Photo and Story By NBC News - Erika Edwards
SEMINOLE, Texas — When Aganetha Unger pulled up her large, white van to the emergency measles testing site, several of her eight children were coughing.
“We had some sickness in the house, not very bad, but some fever, some cough,” said Unger, who is Mennonite. One child, she said, had a fever of 103 degrees.
Her youngest getting tested was a 2-month-old, wrapped tightly in a pink blanket on her mom’s lap. When the EMS team swabbed her nose, she didn’t cry.

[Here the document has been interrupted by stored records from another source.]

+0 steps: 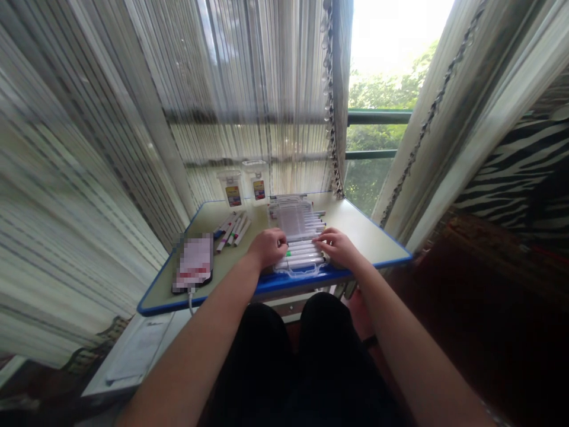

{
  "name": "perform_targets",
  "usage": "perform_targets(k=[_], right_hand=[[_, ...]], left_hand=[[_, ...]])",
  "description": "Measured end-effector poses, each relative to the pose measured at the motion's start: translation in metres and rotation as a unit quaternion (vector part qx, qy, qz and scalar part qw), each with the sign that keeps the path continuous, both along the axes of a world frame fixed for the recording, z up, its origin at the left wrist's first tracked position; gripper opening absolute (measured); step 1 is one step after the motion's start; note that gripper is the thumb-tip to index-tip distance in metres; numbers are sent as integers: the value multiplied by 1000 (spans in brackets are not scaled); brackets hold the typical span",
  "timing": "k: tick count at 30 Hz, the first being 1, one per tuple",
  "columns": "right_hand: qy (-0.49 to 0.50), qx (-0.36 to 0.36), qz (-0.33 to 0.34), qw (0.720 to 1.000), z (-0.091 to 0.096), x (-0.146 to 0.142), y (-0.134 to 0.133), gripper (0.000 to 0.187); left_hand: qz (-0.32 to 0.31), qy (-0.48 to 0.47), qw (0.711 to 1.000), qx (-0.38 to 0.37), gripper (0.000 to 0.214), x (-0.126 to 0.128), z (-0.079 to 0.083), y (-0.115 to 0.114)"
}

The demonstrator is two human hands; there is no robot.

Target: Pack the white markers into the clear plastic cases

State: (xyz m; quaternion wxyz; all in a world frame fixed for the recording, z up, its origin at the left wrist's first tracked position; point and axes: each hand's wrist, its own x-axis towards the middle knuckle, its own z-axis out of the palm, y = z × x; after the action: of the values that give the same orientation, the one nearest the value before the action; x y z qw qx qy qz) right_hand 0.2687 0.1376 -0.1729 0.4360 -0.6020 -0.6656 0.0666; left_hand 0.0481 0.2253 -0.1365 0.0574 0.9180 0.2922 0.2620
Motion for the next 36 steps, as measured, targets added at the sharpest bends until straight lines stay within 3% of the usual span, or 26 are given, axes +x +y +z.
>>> perform_targets(k=[14, 27, 36], right_hand=[[29, 3, 19, 999, 2, 0, -2, 23], [35, 10, 22, 999, 2, -3, -4, 38], [30, -9, 23, 999, 2, -4, -4, 38]], left_hand=[[-2, -48, 999, 13, 10, 0, 1, 0], [97, -104, 989, 39, 14, -1, -6, 12], [111, -99, 988, 30, 14, -2, -9, 15]])
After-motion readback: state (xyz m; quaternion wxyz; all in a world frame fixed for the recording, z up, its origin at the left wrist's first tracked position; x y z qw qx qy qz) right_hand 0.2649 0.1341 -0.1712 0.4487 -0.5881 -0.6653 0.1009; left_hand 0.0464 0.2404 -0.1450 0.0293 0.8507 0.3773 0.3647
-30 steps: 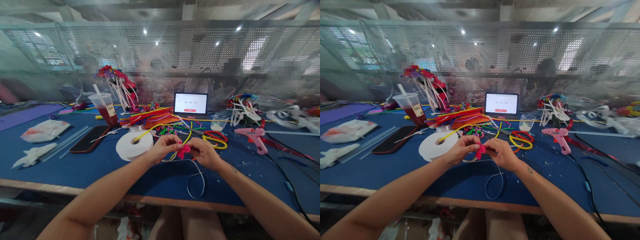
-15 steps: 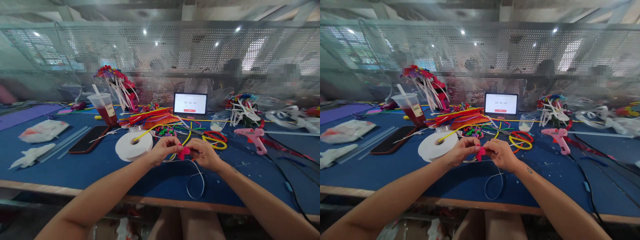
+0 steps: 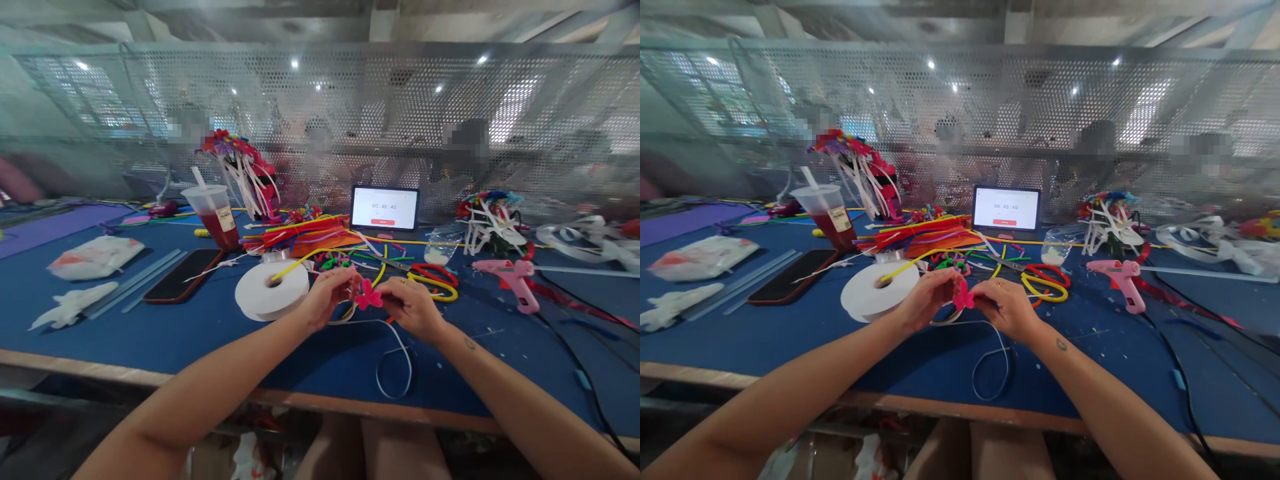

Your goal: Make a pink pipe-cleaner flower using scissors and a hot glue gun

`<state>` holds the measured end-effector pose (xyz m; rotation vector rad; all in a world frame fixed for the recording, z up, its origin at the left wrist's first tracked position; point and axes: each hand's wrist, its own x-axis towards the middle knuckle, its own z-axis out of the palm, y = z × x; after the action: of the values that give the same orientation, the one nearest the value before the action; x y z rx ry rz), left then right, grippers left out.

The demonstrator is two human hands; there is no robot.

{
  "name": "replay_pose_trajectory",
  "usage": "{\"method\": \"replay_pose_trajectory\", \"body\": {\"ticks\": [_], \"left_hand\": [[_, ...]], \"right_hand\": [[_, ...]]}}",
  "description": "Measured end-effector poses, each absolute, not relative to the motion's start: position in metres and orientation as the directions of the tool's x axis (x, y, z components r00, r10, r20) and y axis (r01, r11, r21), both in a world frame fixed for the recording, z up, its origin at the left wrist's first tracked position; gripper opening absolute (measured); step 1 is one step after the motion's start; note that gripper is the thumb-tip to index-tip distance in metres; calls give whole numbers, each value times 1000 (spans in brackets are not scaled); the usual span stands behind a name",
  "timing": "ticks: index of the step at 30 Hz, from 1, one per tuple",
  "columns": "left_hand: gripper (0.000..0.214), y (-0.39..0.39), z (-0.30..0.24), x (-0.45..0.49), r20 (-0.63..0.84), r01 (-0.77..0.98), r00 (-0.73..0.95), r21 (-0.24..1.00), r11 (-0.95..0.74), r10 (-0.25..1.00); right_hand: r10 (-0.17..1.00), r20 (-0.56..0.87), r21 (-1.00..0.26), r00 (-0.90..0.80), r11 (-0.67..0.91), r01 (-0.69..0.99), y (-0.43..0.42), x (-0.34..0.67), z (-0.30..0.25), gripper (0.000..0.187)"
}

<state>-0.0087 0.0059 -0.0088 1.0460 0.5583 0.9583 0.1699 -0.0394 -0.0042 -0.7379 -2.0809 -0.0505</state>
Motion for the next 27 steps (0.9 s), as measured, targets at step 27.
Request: {"method": "replay_pose_trajectory", "body": {"ticks": [27], "left_hand": [[23, 5, -11, -7, 49, -313, 492, 942, 123, 869]], "right_hand": [[597, 799, -499, -74, 726, 473, -43, 177, 2, 8]]}}
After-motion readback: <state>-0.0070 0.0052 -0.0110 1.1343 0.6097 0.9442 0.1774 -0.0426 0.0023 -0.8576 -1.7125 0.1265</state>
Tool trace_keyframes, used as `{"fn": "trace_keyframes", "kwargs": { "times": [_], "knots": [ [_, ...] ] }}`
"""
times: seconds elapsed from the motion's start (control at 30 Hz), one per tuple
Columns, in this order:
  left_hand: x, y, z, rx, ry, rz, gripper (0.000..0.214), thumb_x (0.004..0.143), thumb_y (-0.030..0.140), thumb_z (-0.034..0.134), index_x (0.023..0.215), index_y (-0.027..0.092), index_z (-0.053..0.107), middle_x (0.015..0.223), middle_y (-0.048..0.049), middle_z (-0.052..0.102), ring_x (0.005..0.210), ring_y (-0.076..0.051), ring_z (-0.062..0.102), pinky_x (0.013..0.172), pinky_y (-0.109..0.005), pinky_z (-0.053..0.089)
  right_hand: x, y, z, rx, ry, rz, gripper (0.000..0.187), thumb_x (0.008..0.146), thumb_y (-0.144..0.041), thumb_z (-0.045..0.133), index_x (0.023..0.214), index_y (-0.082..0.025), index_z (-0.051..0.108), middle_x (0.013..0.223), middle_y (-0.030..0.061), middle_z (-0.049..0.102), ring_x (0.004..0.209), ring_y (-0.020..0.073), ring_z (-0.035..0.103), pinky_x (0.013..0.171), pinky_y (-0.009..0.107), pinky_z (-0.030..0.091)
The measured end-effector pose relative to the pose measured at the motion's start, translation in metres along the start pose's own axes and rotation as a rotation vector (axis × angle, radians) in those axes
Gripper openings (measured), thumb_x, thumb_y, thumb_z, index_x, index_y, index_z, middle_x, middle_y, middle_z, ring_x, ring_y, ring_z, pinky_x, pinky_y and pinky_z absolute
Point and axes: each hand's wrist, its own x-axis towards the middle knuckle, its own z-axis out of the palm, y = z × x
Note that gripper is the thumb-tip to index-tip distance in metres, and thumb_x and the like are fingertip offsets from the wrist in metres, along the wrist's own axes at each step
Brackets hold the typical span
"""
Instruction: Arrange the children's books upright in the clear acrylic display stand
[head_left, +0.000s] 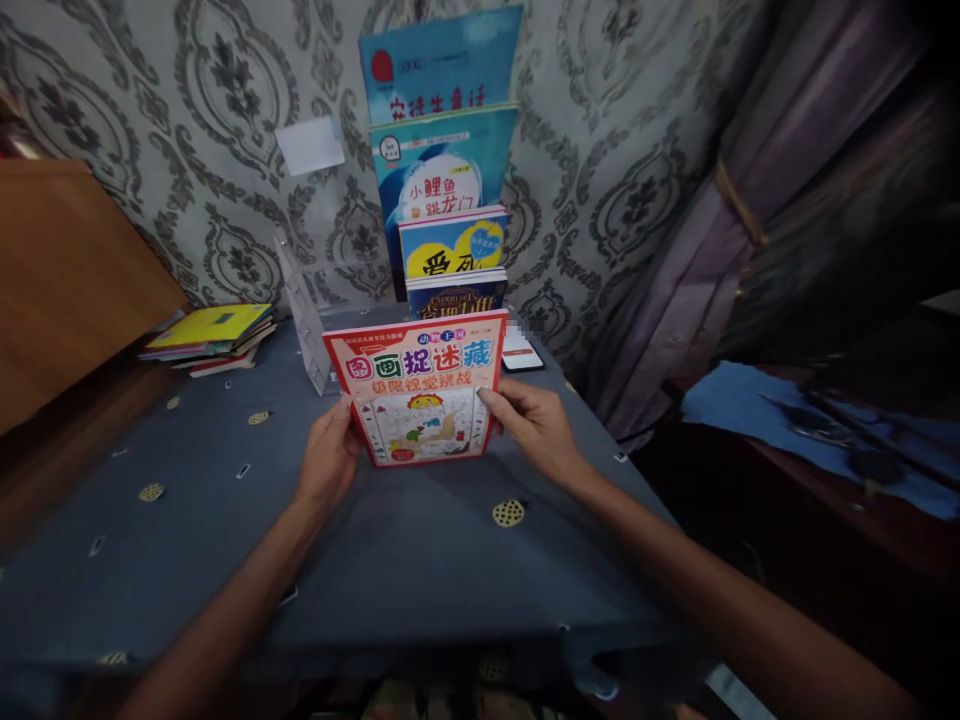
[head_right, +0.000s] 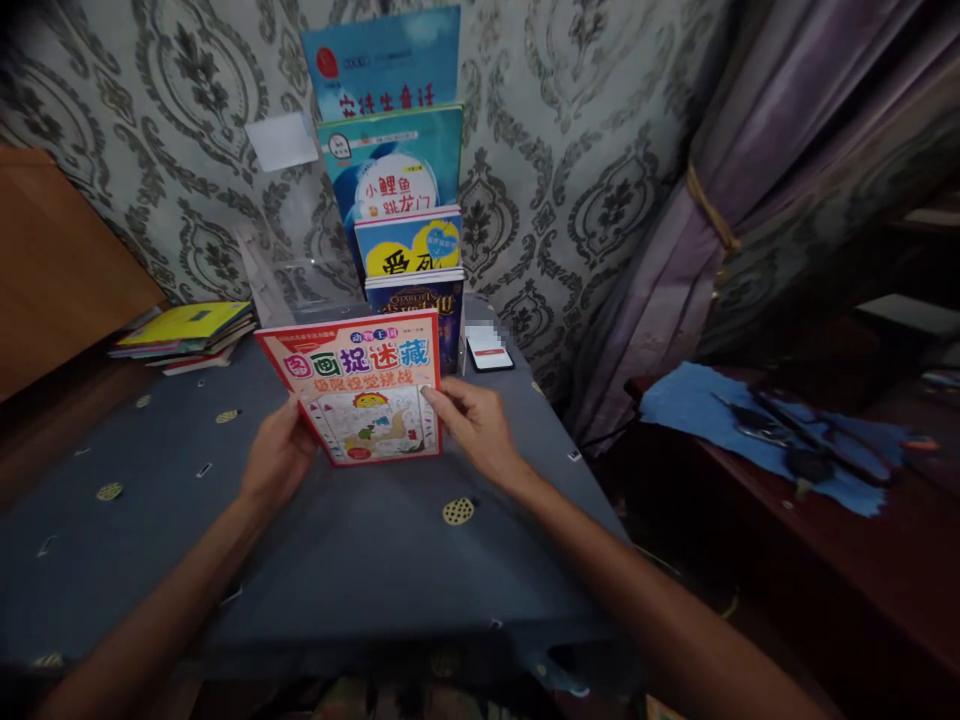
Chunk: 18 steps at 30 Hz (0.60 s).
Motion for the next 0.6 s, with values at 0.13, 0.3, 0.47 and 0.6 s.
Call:
{"fn": "trace_keyframes", "kwargs": {
  "times": [0.13, 0.3, 0.47, 0.6],
  "knots": [
    [0.007, -0.006, 0.008, -0.074, 0.077, 0.026, 0.049, 0.076, 0.062, 0.078, 0.094, 0.016, 0.075, 0.098, -0.0083, 0.080, 0.104, -0.027, 0.075, 0.092, -0.037, 0.061, 0.009, 0.002, 0.003, 0.027, 0.007, 0.033, 0.047, 0.090, -0.059, 0.056, 0.062, -0.022, 0.051, 0.054, -0.0040, 0.045, 0.050, 0.0103, 0.040, 0.048, 0.025, 0.036],
    [0.009, -0.008, 0.013, -0.042, 0.095, 0.035, 0.048, 0.075, 0.061, 0.079, 0.095, 0.018, 0.069, 0.098, -0.0061, 0.079, 0.097, -0.026, 0.075, 0.085, -0.036, 0.061, 0.014, 0.007, 0.005, 0.106, -0.014, 0.135, 0.051, 0.084, -0.067, 0.060, 0.064, -0.022, 0.050, 0.054, -0.0049, 0.045, 0.045, 0.0093, 0.038, 0.043, 0.024, 0.033],
    [0.008, -0.012, 0.007, 0.068, 0.017, -0.065, 0.045, 0.074, 0.057, 0.080, 0.092, 0.019, 0.063, 0.087, -0.0025, 0.077, 0.082, -0.022, 0.075, 0.074, -0.032, 0.061, 0.010, 0.025, 0.008, 0.192, -0.063, 0.282, 0.053, 0.081, -0.071, 0.061, 0.066, -0.021, 0.051, 0.054, -0.0044, 0.050, 0.043, 0.0081, 0.040, 0.039, 0.022, 0.031],
    [0.011, -0.027, -0.007, 0.145, 0.013, -0.184, 0.051, 0.067, 0.061, 0.082, 0.084, 0.018, 0.061, 0.081, -0.0040, 0.076, 0.079, -0.024, 0.075, 0.066, -0.031, 0.059, 0.000, 0.045, 0.010, 0.185, -0.127, 0.381, 0.054, 0.078, -0.071, 0.064, 0.064, -0.020, 0.052, 0.053, -0.0037, 0.052, 0.041, 0.0078, 0.042, 0.038, 0.022, 0.034]
  ]
}}
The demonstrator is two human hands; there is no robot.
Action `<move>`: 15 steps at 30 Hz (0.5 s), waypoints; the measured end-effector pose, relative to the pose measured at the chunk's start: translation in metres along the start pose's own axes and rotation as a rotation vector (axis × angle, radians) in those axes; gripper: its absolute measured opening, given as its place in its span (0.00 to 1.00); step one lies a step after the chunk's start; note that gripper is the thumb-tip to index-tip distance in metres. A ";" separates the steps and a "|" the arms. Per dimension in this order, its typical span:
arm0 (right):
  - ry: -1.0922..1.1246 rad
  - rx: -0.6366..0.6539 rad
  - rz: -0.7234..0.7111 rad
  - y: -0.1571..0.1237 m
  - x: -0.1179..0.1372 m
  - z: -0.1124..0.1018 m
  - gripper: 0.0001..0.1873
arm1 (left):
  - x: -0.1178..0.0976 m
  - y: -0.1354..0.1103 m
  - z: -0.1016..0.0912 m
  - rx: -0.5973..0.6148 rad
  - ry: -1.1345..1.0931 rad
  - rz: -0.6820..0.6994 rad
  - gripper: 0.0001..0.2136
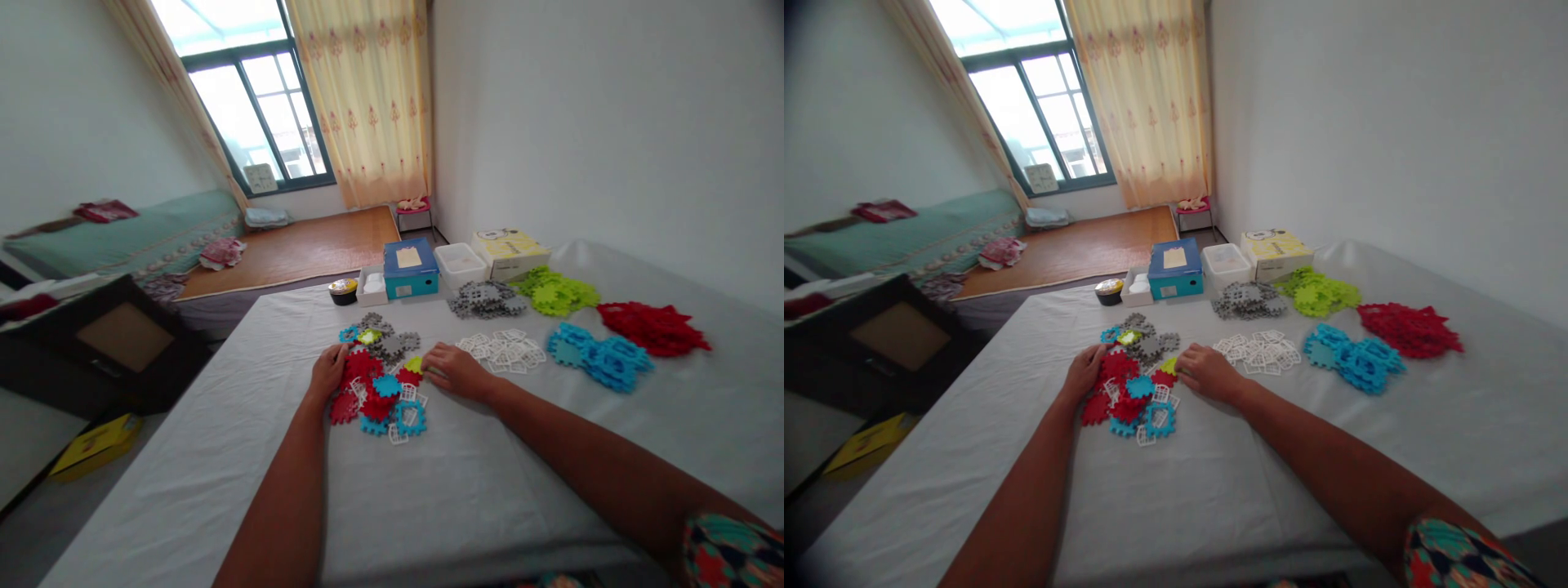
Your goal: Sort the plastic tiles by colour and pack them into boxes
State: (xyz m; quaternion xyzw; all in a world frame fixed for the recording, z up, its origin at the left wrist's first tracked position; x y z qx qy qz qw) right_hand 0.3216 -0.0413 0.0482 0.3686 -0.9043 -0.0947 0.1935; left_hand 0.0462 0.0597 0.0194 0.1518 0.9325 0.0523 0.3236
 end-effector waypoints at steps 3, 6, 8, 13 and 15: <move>0.059 -0.168 0.141 -0.005 -0.015 -0.017 0.06 | 0.001 0.000 0.000 -0.002 -0.002 -0.002 0.23; 0.124 -0.260 0.301 -0.013 -0.042 -0.028 0.08 | 0.003 0.001 0.001 0.007 -0.001 -0.001 0.24; 0.146 -0.296 0.393 -0.019 -0.062 -0.035 0.10 | 0.003 0.002 0.001 0.016 0.000 0.000 0.24; 0.255 -0.409 0.525 -0.038 -0.115 -0.055 0.11 | 0.004 0.002 0.001 0.022 -0.011 0.001 0.24; 0.368 -0.449 0.595 -0.049 -0.140 -0.059 0.12 | 0.004 0.002 0.000 0.017 -0.017 -0.004 0.24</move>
Point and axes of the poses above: each hand's wrist, its own y-axis towards the middle knuckle, its own z-axis out of the palm, x = y × z, the point moved 6 cm from there along y, towards the middle knuckle, and after that the axes turned 8 degrees about x, right-handed, at the moved point
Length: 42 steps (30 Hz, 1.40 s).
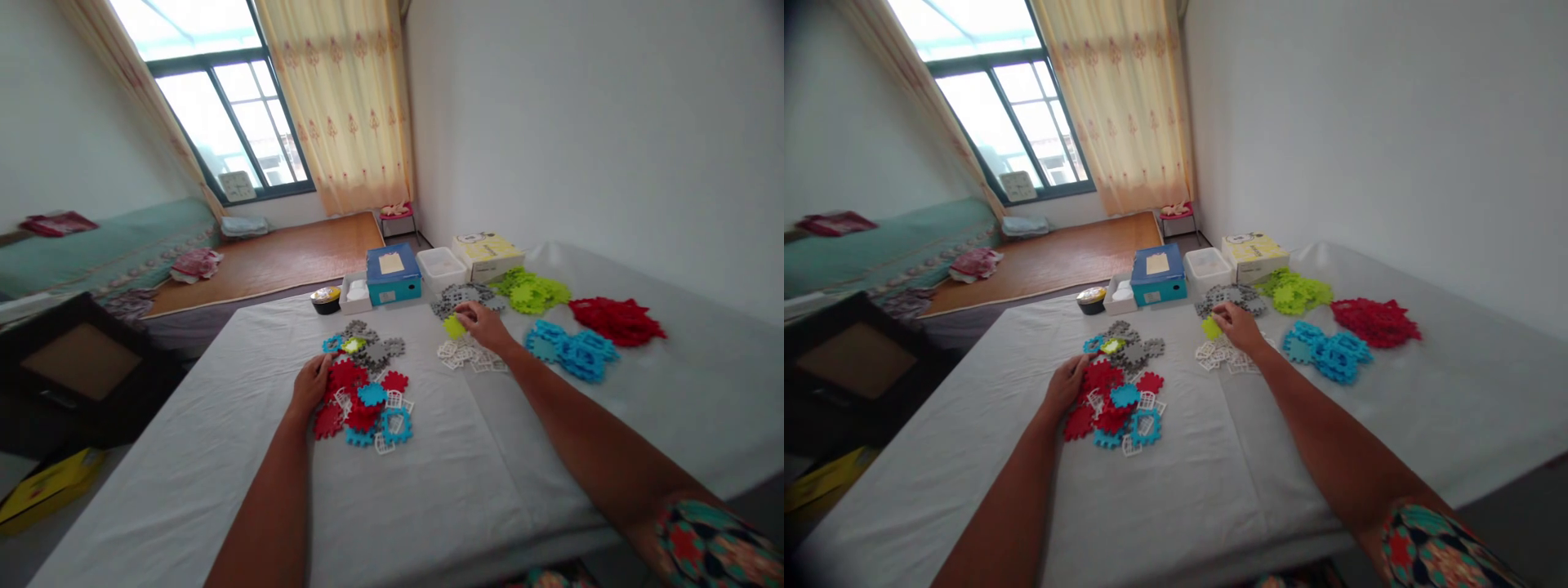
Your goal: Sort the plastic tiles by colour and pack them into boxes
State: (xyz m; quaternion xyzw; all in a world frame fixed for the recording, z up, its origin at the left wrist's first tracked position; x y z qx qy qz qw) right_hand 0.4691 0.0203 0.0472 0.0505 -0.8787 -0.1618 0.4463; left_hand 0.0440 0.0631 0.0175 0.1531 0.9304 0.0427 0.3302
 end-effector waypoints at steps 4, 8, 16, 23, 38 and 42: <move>0.207 -0.211 0.159 0.012 -0.054 -0.041 0.19 | -0.001 0.000 -0.002 0.001 0.003 -0.013 0.24; 0.154 -0.547 0.248 0.011 -0.099 -0.095 0.28 | -0.002 -0.001 -0.001 0.018 0.009 -0.018 0.24; -0.469 -0.601 0.109 0.004 -0.071 -0.113 0.30 | -0.002 -0.001 -0.003 0.000 0.015 -0.025 0.23; -0.506 -0.697 0.139 -0.006 -0.059 -0.118 0.29 | -0.004 -0.001 0.000 0.019 -0.001 -0.018 0.24; -0.725 0.182 0.421 -0.008 -0.083 -0.087 0.24 | -0.002 0.000 -0.001 0.006 0.026 -0.004 0.24; -0.718 0.130 0.377 -0.007 -0.076 -0.095 0.24 | -0.005 -0.001 -0.003 0.002 0.023 -0.011 0.23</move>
Point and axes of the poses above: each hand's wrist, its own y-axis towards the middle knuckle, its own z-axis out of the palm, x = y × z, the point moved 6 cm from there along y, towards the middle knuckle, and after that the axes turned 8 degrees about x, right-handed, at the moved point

It was Thursday, eight days after the Texas Department of State Health Services first reported a measles outbreak on the rural, western edge of the state.
On Tuesday this week, the number of confirmed cases rose to 58, the state health department said. The majority of those cases are in Gaines County, which borders New Mexico. Four of the patients had been vaccinated. The rest are either unvaccinated or their status isn't known.
Most of the infections are in school-age kids, and 13 have been hospitalized.
Measles is one of the most contagious viruses in the world. The latest measles case count likely represents a fraction of the true number of infections. Health officials — who are scrambling to get a handle on the vaccine-preventable outbreak — suspect 200 to 300 people in West Texas are infected but untested, and therefore not part of the state’s official tally so far.
The Centers for Disease Control and Prevention can send in its experts to assist only if the state requests help. So far, Texas has not done so, the CDC said.
The CDC has sent about 2,000 doses of the MMR vaccine to Texas health officials at their request. However, most doses so far are being accepted by partially vaccinated kids to boost their immunity, rather than the unvaccinated.
Without widespread vaccination, experts say, the outbreak could go on for months.